■ TASK BRIEF:
The data below holds a line containing "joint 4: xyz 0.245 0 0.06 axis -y" and a line containing "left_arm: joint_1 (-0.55"; please quote exactly those two lines and every line between them, and nothing else.

───── INPUT ─────

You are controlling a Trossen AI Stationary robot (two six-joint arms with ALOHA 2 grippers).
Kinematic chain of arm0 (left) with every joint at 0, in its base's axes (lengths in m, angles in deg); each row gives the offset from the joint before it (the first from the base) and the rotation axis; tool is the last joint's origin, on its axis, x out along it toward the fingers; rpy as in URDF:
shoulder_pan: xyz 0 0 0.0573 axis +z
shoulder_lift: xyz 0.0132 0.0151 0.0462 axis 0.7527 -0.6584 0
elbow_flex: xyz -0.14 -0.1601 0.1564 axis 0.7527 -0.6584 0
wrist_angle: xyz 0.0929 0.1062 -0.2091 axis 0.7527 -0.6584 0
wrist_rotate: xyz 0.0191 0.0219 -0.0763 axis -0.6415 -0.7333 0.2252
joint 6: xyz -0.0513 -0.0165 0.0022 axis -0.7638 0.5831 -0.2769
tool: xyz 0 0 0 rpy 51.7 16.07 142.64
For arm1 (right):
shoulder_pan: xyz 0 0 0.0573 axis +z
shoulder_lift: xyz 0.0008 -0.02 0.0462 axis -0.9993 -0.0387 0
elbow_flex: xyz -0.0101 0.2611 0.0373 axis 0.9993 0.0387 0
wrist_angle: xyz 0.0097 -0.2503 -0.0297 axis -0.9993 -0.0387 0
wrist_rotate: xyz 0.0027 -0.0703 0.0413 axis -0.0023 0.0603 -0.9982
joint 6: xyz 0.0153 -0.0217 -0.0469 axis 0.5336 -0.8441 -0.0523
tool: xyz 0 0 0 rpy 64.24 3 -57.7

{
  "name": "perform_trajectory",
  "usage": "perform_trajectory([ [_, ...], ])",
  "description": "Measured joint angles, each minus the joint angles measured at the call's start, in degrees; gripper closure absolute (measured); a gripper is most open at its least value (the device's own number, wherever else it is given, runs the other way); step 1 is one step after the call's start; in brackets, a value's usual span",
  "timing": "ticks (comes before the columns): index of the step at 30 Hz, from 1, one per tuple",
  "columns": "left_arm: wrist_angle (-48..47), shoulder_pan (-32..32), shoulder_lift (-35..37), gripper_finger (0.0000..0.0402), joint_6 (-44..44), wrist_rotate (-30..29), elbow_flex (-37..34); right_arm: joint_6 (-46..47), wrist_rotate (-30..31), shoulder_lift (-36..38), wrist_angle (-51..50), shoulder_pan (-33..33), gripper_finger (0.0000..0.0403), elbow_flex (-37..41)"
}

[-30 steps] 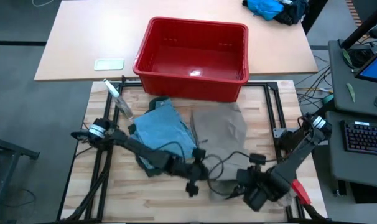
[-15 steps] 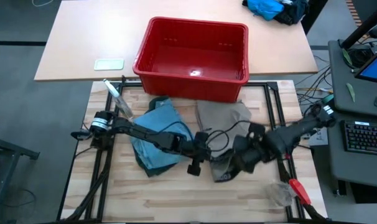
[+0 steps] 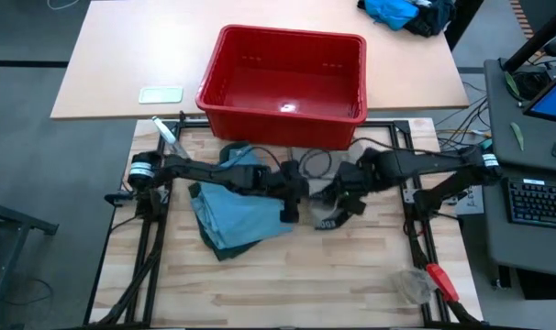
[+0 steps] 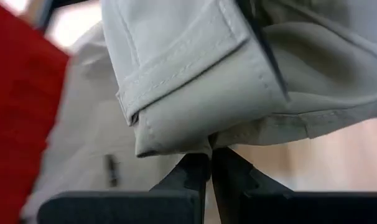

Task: Fold Laundry from Bin
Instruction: Fold the light brown shorts

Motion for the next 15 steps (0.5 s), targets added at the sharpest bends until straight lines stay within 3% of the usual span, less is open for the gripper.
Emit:
perform_trajectory([
  [3,-0.01,2.74,0.35,0.0401,-2.03,-2.29,-0.17,-2.08,3.87,0.19,1.65,-3.73,0.0376,0.91],
  [15,3.41,10.83,0.29,0.0401,-7.67,-2.69,-2.52,-9.72,3.95,-0.4,11.79,-19.43,0.0376,2.67],
])
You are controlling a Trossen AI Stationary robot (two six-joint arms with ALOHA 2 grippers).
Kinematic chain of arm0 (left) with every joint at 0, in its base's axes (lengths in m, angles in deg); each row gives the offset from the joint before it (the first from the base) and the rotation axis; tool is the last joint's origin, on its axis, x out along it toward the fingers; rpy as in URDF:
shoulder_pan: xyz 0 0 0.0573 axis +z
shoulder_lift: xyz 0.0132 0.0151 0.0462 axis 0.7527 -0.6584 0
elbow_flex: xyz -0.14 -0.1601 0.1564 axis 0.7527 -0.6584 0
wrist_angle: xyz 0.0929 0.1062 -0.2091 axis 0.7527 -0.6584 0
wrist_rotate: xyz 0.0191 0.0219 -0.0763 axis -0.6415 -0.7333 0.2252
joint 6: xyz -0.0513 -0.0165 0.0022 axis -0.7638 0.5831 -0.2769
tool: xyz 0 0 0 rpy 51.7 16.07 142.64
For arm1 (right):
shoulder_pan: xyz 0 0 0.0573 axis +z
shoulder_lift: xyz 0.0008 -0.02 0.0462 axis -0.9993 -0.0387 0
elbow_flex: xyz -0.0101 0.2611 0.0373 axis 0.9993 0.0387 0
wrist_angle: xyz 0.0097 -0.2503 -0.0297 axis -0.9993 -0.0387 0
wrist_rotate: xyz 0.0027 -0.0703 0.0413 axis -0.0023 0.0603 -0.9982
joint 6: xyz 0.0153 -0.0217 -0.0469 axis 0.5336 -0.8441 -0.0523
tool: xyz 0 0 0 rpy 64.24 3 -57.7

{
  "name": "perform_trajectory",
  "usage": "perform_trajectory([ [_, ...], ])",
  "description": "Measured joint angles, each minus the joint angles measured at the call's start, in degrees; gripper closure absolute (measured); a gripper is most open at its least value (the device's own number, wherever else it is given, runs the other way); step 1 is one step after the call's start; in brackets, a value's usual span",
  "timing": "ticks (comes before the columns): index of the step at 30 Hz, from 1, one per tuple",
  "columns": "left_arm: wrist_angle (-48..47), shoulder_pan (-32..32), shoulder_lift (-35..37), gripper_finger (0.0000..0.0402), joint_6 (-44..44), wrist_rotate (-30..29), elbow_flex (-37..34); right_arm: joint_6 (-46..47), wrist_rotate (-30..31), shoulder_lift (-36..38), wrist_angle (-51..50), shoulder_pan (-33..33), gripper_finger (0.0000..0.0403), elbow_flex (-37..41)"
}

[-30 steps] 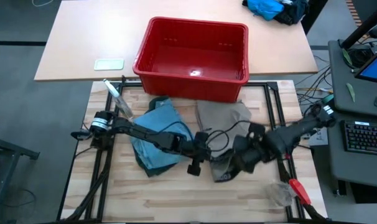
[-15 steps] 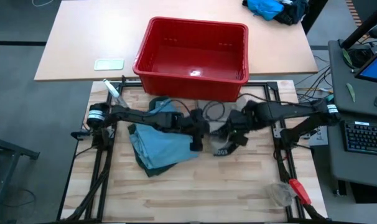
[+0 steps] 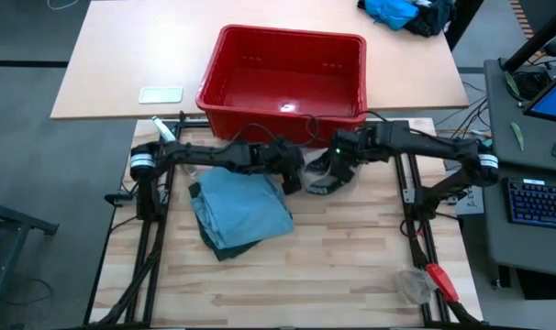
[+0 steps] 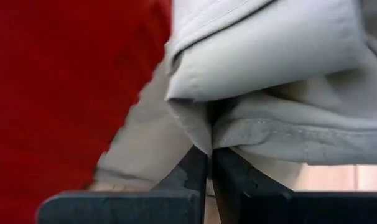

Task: Fold Laundry from Bin
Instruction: Fold the light brown shorts

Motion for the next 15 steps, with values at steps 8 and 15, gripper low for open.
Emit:
perform_trajectory([
  [8,0.48,2.54,-0.07,0.0401,-5.26,0.0,-1.12,0.16,0.08,-2.07,5.73,-4.25,0.0354,1.96],
  [15,1.62,3.11,-1.13,0.0392,-7.48,-0.1,-1.12,0.13,0.44,-2.56,6.79,-6.53,0.0307,1.98],
])
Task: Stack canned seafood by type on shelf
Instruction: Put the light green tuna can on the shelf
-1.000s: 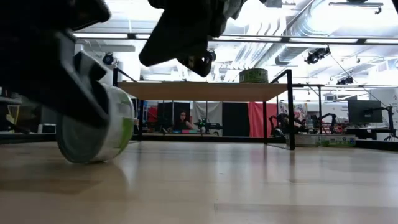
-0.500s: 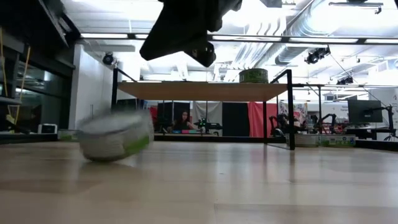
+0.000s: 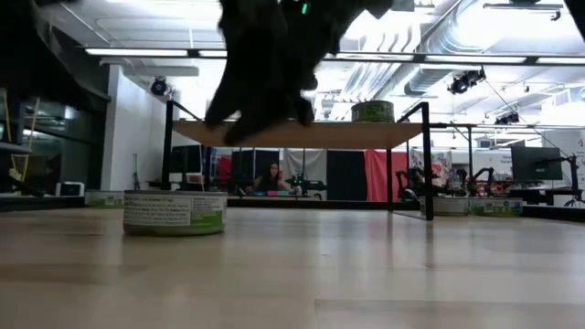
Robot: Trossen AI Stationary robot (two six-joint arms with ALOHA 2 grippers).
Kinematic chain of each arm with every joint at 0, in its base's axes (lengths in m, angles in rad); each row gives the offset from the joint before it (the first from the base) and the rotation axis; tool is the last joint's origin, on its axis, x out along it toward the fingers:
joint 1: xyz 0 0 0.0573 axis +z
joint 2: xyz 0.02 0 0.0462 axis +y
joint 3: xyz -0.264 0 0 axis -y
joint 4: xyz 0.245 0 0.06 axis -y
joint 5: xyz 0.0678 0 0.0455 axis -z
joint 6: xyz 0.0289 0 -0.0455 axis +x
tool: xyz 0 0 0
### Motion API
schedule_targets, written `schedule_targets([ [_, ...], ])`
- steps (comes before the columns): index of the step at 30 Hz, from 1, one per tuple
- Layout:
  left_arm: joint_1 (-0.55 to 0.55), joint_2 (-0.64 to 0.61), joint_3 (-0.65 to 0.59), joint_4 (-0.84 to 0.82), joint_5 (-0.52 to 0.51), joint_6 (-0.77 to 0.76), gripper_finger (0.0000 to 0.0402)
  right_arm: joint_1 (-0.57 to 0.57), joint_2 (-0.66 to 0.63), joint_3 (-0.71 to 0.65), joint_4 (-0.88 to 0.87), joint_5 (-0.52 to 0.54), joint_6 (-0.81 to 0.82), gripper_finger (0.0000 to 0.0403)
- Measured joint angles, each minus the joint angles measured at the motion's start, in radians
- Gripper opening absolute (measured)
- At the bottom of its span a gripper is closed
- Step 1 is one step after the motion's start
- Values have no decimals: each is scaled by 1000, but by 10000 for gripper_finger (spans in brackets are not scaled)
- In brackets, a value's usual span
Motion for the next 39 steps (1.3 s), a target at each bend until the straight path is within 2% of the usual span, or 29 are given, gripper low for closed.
schedule_targets([
  [2, 38, 5, -47, 67, 3, -7, 0, -15, 26, 0, -20, -6, 26, 179],
  [4, 82, 6, -89, 149, 11, 5, 0, -23, 46, 0, -64, 21, 38, 156],
  [8, 158, 5, -136, 326, 73, 104, 0, -34, 58, -23, -100, 101, 87, 33],
  [9, 174, 6, -148, 375, 94, 135, 0, -38, 58, -31, -87, 114, 95, 18],
  [12, 224, 23, -184, 495, 150, 220, 0, -49, 67, -69, -57, 107, 145, 17],
  [15, 260, 44, -195, 502, 208, 246, 0, -55, 77, -109, -14, 83, 186, 3],
  [18, 272, 54, -195, 500, 244, 257, 0, -49, 73, -121, 72, 97, 214, 4],
  [20, 271, 76, -191, 526, 269, 278, 0, -46, 72, -124, 70, 97, 223, 1],
  [25, 260, 134, -192, 555, 307, 292, 0, -41, 91, -126, 95, 99, 265, 0],
  [31, 242, 173, -190, 571, 304, 295, 0, -28, 118, -126, 175, 85, 319, 0],
  [33, 241, 185, -189, 566, 302, 297, 0, -24, 118, -126, 216, 52, 322, 0],
  [39, 237, 204, -189, 569, 345, 304, 0, 7, 89, -80, 222, 83, 291, 0],
])
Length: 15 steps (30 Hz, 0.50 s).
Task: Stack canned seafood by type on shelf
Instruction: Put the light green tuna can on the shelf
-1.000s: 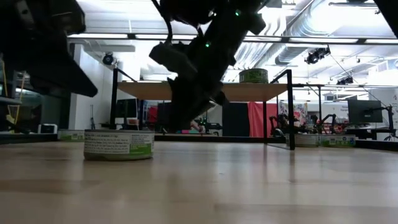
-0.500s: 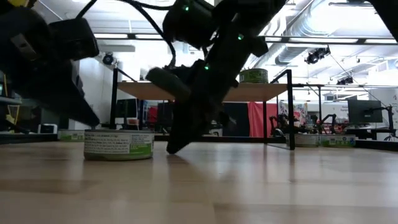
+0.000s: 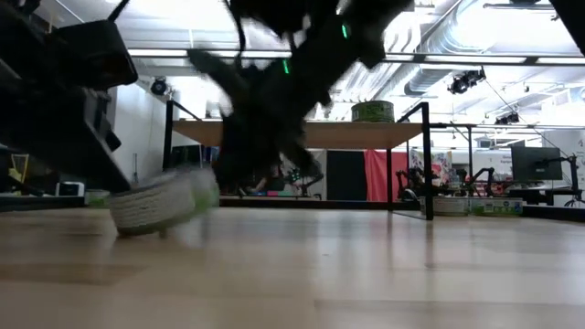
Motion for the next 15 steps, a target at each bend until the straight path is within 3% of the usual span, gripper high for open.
schedule_targets([
  [6, -8, 8, -6, 19, -2, 39, 1, 26, -18, 74, -3, -46, -24, 0],
  [15, -16, 9, -7, 28, -7, 16, 1, 35, -16, 125, -78, -27, -50, 0],
])
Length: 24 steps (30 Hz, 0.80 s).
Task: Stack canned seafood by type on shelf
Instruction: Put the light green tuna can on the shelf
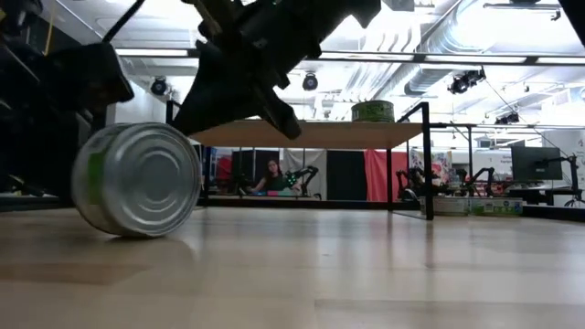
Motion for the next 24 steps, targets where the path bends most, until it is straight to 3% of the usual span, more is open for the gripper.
schedule_targets([
  [11, -37, -5, 2, -52, 63, -75, 1, -7, -59, 99, -245, 4, -221, 0],
  [16, -72, -19, 5, -149, 51, -207, 1, -13, -61, 170, -283, -99, -352, 7],
  [20, -115, -39, 1, -173, 42, -307, 1, -32, -43, 213, -315, -233, -480, 57],
  [24, -150, -60, 1, -171, 55, -417, 1, -58, -31, 220, -343, -257, -611, 148],
])
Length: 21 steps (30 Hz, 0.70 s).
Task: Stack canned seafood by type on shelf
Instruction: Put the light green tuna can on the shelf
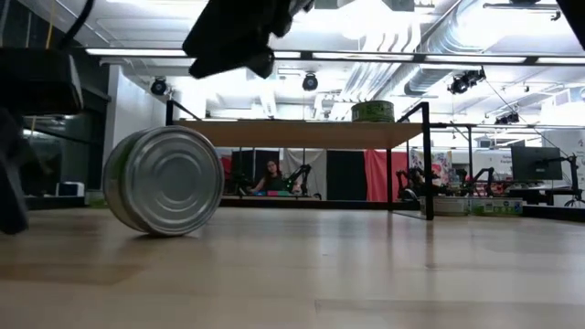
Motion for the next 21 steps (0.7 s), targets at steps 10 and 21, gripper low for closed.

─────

■ OUTPUT BELOW:
joint 4: xyz 0.245 0 0.06 axis -y
joint 5: xyz 0.0678 0 0.0455 axis -z
joint 6: xyz 0.0289 0 -0.0455 axis +x
tool: xyz 0 0 0
### Motion API
schedule_targets, written `schedule_targets([ [_, ...], ])`
- steps (comes before the columns): index of the step at 30 Hz, from 1, one per tuple
- Layout:
  left_arm: joint_1 (-0.55 to 0.55), joint_2 (-0.64 to 0.61), joint_3 (-0.65 to 0.59), joint_4 (-0.84 to 0.82), joint_5 (-0.52 to 0.51), joint_6 (-0.77 to 0.76), gripper_finger (0.0000 to 0.0402)

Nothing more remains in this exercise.